Park Chan-wook directs Mia Wasikowska, Mathew Goode and Nicole Kidman in this thriller about dysfunctional and potentially criminally insane relatives that come together after a death in the family. Apparently, the basic premise of this film is very similar to Alfred Hitchcock’s Shadow of a Doubt, which I haven’t seen, but even still, this does feel like it could have been a Hitchcock film if Hitchcock didn’t always demand that the “good guy” triumph in the end or even that there be a “good guy” in the film at all. Creepy, stylish and suspenseful, but in the end, probably not a whole lot going on below the surface. Also, surprisingly not about vampires. Worth checking out.


Oldboy (2013) by tincolor


Josh Brolin is the titular old boy in this film about a man who is imprisoned in a mysterious room for 20 years, then inexplicably set free. In short, if you’ve seen the original Korean film, there really is no reason to see this remake. Performances range from decent (Brolin) to comically bad (Michael Imperioli) and if you were unsatisfied with the implausible ending of the Korean version, don’t go to this this one with the hope of discovering anything more satisfying. The setup remains as intriguing as ever, but that isn’t enough to make it anything more than simply watchable.


Side Effects by tincolor

Jude Law is a psychologist who is treating Rooney Mara, who is depressed because her husband Channing Tatum just got out of a short stint in jail for insider trading.

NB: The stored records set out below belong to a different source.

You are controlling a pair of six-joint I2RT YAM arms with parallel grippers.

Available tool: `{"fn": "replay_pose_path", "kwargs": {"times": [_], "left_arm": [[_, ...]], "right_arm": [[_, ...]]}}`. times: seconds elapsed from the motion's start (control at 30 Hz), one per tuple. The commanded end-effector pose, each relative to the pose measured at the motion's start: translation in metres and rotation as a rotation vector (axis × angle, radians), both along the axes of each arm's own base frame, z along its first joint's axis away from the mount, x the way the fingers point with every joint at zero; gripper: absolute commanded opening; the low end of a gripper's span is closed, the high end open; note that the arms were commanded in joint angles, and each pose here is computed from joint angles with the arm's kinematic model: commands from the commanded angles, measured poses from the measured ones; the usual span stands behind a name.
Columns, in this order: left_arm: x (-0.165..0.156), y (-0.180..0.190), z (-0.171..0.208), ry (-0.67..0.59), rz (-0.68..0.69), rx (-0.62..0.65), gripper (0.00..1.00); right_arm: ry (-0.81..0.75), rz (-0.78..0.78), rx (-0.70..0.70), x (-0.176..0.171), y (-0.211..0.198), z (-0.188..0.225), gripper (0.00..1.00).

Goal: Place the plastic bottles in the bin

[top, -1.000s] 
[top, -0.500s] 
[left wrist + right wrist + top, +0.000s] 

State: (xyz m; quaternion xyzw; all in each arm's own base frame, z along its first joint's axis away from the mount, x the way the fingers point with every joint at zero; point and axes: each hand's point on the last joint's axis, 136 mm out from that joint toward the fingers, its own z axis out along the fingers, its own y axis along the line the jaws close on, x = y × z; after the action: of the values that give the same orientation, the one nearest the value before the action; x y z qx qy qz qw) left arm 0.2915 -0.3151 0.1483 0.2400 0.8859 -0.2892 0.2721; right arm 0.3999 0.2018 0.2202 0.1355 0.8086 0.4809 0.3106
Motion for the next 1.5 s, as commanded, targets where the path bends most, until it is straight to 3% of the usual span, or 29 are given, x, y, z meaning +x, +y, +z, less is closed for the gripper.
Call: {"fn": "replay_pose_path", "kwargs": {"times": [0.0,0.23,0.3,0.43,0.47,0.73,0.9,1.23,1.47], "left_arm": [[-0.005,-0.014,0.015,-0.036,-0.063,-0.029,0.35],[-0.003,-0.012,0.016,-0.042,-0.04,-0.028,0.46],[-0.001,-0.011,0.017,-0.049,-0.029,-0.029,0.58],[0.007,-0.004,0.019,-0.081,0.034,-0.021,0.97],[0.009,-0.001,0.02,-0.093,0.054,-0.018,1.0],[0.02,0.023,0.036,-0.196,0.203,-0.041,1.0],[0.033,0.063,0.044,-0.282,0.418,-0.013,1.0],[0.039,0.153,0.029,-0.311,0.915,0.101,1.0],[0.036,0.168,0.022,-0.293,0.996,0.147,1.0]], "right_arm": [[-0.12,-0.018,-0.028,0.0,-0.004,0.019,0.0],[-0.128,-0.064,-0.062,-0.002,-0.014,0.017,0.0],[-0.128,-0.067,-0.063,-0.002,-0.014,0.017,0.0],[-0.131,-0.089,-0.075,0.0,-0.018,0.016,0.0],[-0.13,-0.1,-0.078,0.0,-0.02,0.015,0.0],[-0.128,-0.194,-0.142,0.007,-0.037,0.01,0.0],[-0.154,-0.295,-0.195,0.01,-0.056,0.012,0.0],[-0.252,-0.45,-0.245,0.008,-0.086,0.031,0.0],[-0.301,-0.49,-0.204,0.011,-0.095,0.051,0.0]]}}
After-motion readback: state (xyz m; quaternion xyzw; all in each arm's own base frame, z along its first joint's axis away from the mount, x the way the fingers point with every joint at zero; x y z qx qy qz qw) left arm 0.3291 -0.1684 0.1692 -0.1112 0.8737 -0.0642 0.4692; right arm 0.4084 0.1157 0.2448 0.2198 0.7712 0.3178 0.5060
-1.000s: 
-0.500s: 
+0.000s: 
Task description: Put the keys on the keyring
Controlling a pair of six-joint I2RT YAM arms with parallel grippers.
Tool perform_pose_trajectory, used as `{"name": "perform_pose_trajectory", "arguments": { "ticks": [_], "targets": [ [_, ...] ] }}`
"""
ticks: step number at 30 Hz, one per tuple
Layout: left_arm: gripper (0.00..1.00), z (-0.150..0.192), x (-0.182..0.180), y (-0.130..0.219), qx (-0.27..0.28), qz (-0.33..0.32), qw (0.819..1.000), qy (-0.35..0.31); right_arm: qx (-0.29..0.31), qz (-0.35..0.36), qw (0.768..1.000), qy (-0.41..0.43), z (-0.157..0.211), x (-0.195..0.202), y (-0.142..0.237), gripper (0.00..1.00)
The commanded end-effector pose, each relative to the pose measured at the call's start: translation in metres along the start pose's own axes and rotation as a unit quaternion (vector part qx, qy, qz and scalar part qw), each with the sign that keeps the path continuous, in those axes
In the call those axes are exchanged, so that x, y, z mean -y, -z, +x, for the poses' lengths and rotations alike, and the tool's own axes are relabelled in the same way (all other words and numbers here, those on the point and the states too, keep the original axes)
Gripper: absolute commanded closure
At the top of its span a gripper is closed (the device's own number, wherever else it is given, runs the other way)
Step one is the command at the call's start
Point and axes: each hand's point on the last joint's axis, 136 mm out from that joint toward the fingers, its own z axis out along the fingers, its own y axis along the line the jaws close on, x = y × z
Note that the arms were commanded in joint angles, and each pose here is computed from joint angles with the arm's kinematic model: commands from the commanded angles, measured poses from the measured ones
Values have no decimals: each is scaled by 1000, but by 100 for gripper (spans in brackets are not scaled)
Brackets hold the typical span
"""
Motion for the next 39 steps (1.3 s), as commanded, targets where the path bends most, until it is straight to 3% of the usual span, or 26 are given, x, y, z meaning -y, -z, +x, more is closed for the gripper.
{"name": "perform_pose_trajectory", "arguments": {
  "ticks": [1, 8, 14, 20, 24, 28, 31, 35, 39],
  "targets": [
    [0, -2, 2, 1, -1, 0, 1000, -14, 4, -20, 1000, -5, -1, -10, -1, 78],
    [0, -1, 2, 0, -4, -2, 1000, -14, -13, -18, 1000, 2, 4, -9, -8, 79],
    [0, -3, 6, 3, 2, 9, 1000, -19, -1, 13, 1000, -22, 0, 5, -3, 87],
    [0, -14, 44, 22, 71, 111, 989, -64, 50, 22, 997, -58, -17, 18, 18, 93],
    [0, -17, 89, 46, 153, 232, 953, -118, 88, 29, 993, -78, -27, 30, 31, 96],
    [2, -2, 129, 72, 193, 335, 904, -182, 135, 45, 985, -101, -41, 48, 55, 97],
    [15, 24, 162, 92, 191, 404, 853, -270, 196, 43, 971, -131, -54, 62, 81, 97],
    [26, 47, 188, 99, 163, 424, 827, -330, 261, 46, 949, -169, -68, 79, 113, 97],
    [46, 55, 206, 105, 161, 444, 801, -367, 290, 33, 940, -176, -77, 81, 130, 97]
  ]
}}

Jude Law gives Rooney Mara some drugs and then things go wrong for just about everyone involved. I wasn’t sure what to expect going into this, especially when the first 40 minutes plays like an indictment of pharmaceutical companies, but without ruining anything, let’s just say that the true genre of this film isn’t apparent until the second half. I’d say more, but a lot of my enjoyment came from not knowing anything about it. Plus, it’s Soderbergh, so how can you go wrong? Worth checking out.